**Task directions**. If a line in the entries contains the word "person", list it.

**Given entries**.
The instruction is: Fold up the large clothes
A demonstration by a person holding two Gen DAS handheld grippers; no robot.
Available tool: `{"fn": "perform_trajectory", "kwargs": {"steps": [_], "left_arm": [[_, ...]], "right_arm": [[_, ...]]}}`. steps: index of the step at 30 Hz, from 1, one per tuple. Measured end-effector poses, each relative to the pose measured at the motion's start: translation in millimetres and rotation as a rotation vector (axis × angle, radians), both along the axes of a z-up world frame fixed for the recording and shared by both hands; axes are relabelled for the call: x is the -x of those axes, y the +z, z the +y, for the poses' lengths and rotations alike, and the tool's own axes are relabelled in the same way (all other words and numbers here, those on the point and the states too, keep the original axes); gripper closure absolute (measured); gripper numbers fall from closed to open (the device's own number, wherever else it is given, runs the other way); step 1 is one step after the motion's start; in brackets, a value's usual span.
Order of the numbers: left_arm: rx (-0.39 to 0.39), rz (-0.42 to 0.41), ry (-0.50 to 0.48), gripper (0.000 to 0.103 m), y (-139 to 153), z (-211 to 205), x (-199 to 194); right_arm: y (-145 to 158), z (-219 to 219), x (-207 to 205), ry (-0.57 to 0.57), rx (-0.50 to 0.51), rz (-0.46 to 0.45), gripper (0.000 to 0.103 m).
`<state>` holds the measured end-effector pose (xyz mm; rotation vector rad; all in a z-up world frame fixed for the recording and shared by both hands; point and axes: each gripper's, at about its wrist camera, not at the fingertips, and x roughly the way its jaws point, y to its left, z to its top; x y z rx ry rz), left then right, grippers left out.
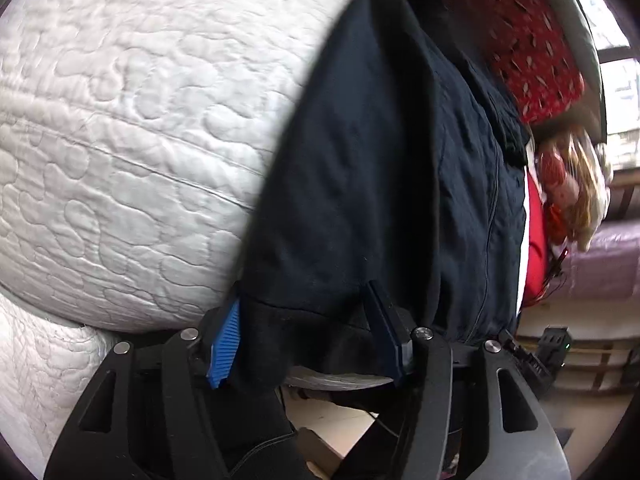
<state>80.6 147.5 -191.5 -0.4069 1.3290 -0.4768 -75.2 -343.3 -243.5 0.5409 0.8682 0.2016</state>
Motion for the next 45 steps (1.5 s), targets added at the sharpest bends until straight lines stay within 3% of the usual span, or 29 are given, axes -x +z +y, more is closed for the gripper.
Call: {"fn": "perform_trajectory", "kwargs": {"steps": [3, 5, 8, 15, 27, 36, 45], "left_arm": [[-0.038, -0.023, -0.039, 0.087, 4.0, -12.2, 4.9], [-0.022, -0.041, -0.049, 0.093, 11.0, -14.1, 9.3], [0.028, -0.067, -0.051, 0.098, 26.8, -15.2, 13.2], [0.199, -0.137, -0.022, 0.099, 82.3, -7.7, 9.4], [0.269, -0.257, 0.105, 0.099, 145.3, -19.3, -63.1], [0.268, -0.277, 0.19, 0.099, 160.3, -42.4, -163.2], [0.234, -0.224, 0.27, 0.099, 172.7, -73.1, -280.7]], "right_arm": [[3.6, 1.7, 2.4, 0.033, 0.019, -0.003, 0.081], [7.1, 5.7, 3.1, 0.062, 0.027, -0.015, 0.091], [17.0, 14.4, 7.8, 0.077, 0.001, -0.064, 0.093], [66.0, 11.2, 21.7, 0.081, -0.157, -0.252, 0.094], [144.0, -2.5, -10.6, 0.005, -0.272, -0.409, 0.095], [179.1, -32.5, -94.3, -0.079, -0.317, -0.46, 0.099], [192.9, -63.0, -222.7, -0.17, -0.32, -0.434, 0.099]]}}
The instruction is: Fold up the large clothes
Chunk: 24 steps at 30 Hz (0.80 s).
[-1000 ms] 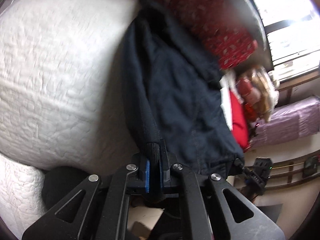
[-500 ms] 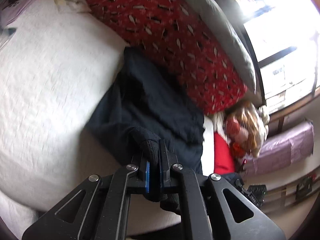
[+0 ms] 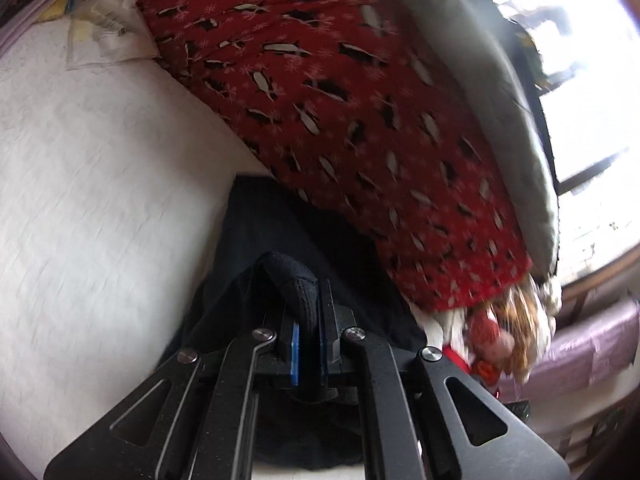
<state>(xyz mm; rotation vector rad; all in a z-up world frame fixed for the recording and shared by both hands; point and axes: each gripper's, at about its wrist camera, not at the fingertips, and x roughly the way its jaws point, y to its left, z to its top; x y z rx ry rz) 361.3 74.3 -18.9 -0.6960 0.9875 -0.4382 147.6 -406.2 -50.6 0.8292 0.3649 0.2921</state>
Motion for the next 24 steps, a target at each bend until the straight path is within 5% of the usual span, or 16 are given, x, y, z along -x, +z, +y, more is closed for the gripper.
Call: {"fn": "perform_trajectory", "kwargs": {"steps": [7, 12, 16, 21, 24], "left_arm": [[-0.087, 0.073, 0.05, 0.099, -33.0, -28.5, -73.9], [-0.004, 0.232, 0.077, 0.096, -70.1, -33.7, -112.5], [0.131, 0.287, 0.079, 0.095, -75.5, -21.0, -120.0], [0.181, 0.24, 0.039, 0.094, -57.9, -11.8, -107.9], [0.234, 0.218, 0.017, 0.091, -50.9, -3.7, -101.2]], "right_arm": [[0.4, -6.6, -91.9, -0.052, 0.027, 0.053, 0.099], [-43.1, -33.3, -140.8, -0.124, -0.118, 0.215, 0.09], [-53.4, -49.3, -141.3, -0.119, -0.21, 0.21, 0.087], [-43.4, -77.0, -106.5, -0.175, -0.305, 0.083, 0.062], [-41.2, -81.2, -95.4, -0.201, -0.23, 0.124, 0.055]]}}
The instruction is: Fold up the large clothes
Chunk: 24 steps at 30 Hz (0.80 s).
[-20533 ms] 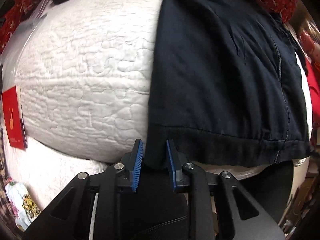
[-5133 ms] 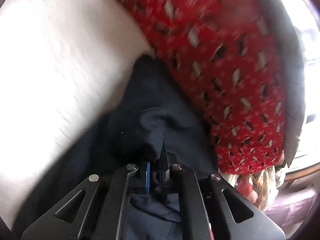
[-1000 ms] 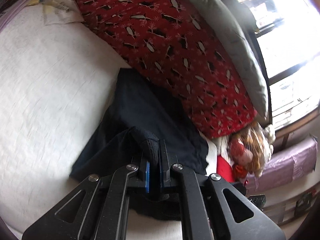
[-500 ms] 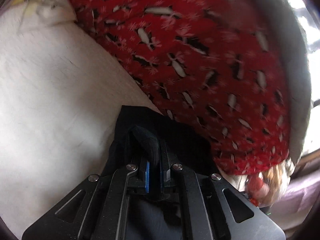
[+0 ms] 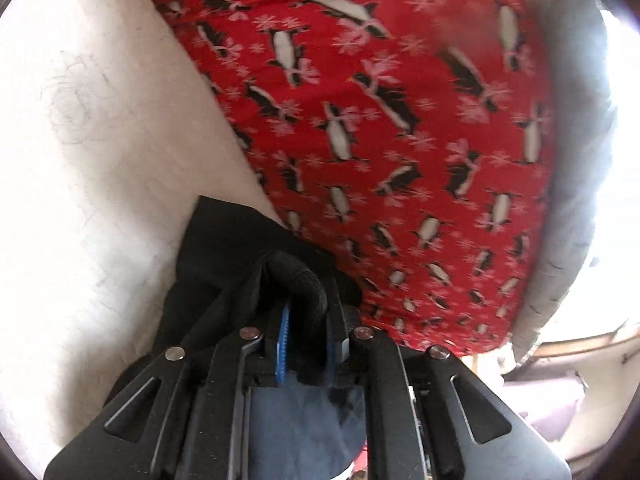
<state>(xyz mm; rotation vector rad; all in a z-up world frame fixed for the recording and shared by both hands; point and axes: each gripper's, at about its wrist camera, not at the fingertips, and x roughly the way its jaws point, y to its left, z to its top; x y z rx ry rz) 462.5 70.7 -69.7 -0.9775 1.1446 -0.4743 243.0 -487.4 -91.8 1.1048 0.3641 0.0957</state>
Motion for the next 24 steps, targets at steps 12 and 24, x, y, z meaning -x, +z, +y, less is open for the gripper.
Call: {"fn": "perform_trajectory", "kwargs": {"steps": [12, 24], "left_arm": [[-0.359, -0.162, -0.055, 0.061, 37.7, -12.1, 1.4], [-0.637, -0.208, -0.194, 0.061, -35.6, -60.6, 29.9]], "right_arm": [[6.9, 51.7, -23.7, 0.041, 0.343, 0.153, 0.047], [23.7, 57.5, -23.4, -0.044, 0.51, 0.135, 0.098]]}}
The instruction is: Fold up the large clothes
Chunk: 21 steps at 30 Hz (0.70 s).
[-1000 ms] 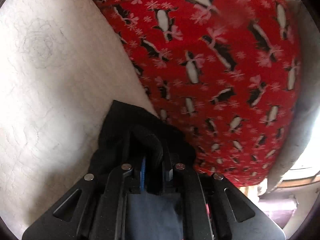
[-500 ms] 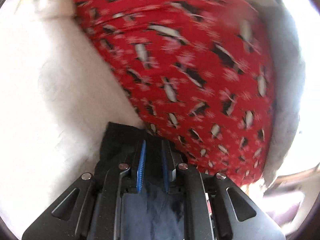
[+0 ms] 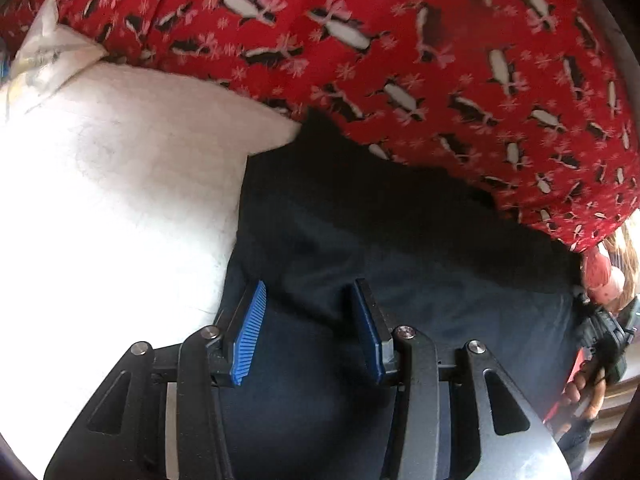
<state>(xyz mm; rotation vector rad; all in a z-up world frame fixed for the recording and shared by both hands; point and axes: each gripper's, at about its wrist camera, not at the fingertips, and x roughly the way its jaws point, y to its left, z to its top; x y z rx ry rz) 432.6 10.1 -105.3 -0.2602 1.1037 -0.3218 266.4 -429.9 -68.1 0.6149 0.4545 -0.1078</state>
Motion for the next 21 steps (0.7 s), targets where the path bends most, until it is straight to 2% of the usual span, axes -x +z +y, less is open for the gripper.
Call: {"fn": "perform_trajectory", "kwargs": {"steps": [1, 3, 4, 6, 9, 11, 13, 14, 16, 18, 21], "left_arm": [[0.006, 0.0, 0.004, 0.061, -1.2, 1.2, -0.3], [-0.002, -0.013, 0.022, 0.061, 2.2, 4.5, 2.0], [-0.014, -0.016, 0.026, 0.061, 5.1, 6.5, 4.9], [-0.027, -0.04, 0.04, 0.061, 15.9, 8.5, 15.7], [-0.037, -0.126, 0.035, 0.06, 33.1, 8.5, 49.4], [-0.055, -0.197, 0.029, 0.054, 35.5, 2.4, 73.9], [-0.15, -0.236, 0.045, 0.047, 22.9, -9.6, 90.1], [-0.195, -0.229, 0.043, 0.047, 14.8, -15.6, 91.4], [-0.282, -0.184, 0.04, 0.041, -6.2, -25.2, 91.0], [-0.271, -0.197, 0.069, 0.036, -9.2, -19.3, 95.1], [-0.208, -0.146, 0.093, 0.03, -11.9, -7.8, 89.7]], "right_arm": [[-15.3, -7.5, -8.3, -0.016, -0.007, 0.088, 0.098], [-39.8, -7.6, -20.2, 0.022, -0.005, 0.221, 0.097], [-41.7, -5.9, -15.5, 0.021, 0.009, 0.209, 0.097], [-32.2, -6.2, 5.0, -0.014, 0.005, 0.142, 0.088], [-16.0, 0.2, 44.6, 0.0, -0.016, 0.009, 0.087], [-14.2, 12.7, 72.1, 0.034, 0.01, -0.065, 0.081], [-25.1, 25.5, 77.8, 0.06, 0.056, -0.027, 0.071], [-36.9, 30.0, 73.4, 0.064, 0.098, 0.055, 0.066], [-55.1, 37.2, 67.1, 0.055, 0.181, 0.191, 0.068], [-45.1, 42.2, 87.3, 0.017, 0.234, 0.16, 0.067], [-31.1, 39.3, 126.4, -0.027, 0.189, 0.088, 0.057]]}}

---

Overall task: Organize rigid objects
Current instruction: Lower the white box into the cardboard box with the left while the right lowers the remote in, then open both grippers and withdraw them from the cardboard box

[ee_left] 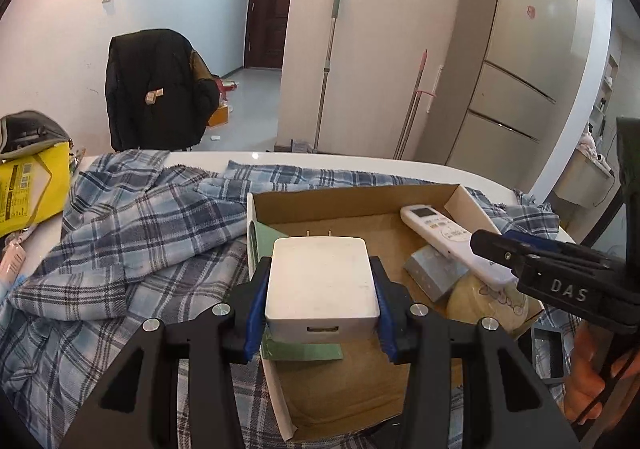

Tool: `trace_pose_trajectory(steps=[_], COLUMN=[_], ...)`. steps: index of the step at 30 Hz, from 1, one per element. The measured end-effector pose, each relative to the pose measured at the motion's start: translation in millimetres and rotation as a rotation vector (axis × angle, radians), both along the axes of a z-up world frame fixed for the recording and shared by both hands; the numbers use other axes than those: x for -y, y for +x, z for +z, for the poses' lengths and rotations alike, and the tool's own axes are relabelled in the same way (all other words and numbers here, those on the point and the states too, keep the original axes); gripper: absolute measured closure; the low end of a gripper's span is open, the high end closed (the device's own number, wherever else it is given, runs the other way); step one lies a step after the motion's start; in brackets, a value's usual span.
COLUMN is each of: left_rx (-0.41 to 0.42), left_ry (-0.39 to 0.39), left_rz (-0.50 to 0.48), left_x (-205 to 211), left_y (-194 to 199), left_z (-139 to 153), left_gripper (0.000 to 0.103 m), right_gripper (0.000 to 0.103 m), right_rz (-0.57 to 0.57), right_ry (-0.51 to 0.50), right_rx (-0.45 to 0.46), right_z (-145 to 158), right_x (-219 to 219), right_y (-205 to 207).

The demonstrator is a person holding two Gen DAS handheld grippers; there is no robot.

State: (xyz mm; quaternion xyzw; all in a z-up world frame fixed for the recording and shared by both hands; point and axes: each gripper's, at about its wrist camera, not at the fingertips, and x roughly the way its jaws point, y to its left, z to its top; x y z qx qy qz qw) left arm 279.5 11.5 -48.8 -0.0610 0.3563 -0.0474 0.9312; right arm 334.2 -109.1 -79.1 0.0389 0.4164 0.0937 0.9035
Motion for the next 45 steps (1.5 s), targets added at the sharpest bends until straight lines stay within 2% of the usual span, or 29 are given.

**Task solution**.
A demonstration by a person holding two Gen DAS handheld grippers; no robot.
The demonstrator is a person holding two Gen DAS handheld grippers; there is no robot.

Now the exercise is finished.